Exercise prompt: Would you return, word for word, the lines of the data below from the line with "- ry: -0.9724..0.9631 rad" through the line with "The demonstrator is", and no others?

=== Data block ===

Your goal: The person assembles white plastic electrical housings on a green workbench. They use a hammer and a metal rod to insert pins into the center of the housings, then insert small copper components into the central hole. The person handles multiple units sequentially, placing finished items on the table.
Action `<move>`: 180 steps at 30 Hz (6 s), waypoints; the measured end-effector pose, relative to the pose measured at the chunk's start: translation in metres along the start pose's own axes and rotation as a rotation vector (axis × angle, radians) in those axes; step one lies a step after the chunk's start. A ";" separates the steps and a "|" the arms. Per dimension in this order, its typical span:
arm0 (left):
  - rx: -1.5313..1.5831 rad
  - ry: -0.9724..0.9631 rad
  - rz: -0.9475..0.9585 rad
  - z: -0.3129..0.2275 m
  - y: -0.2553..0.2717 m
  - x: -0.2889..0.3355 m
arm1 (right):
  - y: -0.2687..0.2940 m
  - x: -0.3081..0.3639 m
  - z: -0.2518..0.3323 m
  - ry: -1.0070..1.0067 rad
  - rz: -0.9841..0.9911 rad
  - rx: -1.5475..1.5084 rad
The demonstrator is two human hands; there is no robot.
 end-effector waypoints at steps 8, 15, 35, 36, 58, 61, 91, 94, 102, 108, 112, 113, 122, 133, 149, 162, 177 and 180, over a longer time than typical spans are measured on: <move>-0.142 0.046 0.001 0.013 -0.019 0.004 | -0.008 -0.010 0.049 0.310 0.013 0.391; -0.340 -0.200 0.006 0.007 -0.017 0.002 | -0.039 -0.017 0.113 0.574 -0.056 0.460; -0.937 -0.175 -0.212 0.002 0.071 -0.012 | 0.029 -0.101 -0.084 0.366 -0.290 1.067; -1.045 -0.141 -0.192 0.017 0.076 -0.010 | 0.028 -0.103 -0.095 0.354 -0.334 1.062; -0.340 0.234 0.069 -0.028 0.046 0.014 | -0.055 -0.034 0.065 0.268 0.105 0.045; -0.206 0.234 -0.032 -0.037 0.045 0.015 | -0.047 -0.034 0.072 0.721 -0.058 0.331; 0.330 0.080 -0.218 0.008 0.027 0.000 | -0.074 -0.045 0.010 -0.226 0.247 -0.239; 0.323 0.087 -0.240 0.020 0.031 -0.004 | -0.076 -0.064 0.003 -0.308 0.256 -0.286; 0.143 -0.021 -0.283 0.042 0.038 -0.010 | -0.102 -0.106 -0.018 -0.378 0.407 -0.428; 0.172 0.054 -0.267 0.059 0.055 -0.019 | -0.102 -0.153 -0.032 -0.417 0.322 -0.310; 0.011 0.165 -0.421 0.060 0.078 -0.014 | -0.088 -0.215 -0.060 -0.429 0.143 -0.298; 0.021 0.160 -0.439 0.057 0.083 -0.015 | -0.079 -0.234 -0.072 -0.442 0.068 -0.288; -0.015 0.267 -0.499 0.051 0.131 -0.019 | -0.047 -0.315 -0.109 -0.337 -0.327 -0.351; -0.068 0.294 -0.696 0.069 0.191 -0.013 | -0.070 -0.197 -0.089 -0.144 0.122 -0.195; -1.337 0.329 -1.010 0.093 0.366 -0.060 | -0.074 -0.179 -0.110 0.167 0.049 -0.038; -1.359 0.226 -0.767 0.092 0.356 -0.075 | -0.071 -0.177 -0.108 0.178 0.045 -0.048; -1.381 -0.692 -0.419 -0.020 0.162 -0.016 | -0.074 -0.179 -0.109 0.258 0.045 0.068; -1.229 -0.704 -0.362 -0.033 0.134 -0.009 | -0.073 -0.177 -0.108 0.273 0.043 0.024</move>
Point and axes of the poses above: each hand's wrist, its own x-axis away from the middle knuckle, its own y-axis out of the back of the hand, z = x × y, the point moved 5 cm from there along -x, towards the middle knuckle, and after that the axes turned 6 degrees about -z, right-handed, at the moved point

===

Reply:
  - ry: -0.9724..0.9631 rad
  - rz: -0.9475..0.9585 rad
  - z: -0.3129..0.2275 m
  - y: -0.2553..0.2717 m
  - x: -0.2889..0.3355 m
arm1 (right):
  - y: -0.2687..0.2940 m
  - x: -0.3081..0.3639 m
  - z: -0.2518..0.3323 m
  - ry: -1.0070..1.0067 rad
  - rz: -0.9841..0.9911 rad
  - rx: -1.5475..1.5084 rad
The demonstrator is two human hands; there is no robot.

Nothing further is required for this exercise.